### ABOUT THIS TASK
Pictures aside, return every line below exactly as written.

### COLLECTED MATERIAL
↓

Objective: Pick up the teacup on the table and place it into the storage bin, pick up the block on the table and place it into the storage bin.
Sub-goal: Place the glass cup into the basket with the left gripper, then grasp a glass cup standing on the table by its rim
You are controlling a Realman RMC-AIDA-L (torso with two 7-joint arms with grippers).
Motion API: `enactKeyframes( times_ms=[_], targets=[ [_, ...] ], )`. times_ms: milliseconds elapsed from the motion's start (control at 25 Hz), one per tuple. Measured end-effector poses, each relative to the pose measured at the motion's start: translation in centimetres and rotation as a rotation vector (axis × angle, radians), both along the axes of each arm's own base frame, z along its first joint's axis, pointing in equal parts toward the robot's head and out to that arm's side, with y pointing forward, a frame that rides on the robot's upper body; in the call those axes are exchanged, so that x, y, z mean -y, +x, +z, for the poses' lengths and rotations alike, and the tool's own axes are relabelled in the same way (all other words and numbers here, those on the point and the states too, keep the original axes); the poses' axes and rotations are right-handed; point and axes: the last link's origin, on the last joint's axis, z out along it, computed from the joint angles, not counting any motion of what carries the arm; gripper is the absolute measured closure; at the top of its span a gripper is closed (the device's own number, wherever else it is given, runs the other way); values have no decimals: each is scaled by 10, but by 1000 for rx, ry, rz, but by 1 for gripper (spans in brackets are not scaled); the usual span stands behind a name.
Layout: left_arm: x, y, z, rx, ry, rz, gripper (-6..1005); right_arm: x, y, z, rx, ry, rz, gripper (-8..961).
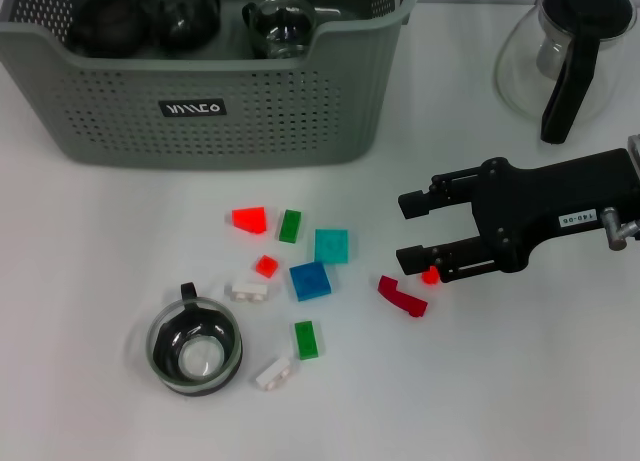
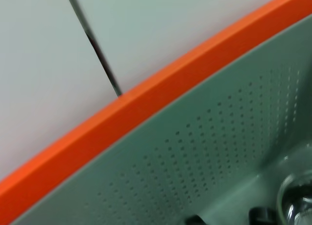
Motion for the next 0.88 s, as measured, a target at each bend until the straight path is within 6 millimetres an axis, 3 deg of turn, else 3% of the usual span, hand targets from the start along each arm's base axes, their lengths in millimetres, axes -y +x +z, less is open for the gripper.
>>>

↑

### ANSWER BOX
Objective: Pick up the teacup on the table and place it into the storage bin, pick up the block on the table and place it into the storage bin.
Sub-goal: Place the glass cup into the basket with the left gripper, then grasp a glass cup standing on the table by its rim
You are controlling a Realman RMC-AIDA-L (torso with two 7-joint arms with grippers).
Motion API: `enactKeyframes( times_ms=[_], targets=[ [_, ...] ], )`. times_ms: milliseconds elapsed from the motion's start (control at 25 Hz), one per tuple. Measured end-effector poses, each relative to the pose measured at the motion's start: translation in centimetres and rotation as a rotation vector (axis × angle, radians), both along the axes of each arm's own base frame, z along its first joint's axis, pointing in equal parts toward the robot's head and out to that arm's side, with y pointing forward, a frame that rides on the robot's upper body; in the call those axes are exchanged, so that x, y, z mean -y, +x, +z, for the poses' lengths and rotations alike, and the tool's own axes are relabelled in the same way (all other words and numbers here, those on the point and the states too, keep the original axes); the poses' axes and rotations are right-handed; point and axes: the last link's origin, on the last joint's axis, z out along it, computed from the joint angles, not counting any motion of what carries the arm; gripper is the absolute measured closure; at the top of its span a gripper is closed (the device's own number, wherever else it is given, runs the other way); values have no decimals: each is scaled by 10, but by 1000 for rx, ry, rz, but by 1 for gripper (spans in brackets are not scaled); the usual span stands behind a name.
Layout: left_arm: x, y, z, rx, ry, rz, gripper (-6..1005); right_arm: x, y, z, rx, ry, rz, gripper (-8..961).
Motion for the next 0.88 s, as measured, a target at each bend until the straight path is within 6 millimetres an axis, 3 deg of turn, else 3% of the usual span, hand targets from the start along each arm's base axes, their lengths in millimetres, axes -y +x +z, less is open for the gripper.
>>>

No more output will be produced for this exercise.